Directions for this task: Repeat each line of the listing exactly as written.

Supplied data:
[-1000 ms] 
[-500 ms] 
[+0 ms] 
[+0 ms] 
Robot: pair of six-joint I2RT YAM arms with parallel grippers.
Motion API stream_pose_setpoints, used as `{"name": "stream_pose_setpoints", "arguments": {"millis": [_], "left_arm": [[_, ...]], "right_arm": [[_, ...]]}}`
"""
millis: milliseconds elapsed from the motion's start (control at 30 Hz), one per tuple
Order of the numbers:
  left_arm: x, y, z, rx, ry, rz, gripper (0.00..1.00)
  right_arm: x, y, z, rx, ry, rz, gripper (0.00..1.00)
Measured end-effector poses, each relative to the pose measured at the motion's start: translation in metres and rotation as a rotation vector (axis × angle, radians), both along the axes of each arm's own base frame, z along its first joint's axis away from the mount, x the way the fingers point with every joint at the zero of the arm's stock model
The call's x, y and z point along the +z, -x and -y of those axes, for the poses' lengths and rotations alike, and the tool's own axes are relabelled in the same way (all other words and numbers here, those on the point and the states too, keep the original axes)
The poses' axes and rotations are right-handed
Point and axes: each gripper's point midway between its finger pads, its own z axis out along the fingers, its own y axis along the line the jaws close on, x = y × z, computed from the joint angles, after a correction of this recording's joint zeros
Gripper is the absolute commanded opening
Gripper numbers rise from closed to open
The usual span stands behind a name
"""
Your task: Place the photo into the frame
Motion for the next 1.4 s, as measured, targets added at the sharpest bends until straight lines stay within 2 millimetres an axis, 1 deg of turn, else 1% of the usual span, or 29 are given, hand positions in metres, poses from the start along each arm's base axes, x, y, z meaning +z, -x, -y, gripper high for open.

Solution for this exercise:
[-1000 ms] 
[-500 ms] 
[+0 ms] 
[+0 ms] 
Robot: pair of six-joint I2RT YAM arms with parallel grippers.
Motion API stream_pose_setpoints, used as `{"name": "stream_pose_setpoints", "arguments": {"millis": [_], "left_arm": [[_, ...]], "right_arm": [[_, ...]]}}`
"""
millis: milliseconds elapsed from the motion's start (control at 30 Hz), one per tuple
Order of the numbers:
  left_arm: x, y, z, rx, ry, rz, gripper (0.00..1.00)
  right_arm: x, y, z, rx, ry, rz, gripper (0.00..1.00)
Measured end-effector poses, each relative to the pose measured at the motion's start: translation in metres and rotation as a rotation vector (axis × angle, radians), both along the axes of each arm's own base frame, z along its first joint's axis away from the mount, x the way the fingers point with every joint at the zero of the arm's stock model
The call's x, y and z point along the +z, -x and -y of those axes, for the poses' lengths and rotations alike, and the tool's own axes are relabelled in the same way (all other words and numbers here, those on the point and the states too, keep the original axes)
The poses' axes and rotations are right-handed
Point and axes: each gripper's point midway between its finger pads, its own z axis out along the fingers, its own y axis along the line the jaws close on, x = y × z, computed from the joint angles, after a correction of this recording's joint zeros
Gripper is the absolute commanded opening
Gripper numbers rise from closed to open
The usual span stands behind a name
"""
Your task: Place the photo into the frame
Motion for the next 1.4 s, as measured, targets added at the sharpest bends until straight lines stay within 2 millimetres an axis, 1 deg of turn, else 1% of the usual span, or 29 are given, hand positions in metres, poses from the start along each arm's base axes, x, y, z meaning +z, -x, -y, gripper high for open.

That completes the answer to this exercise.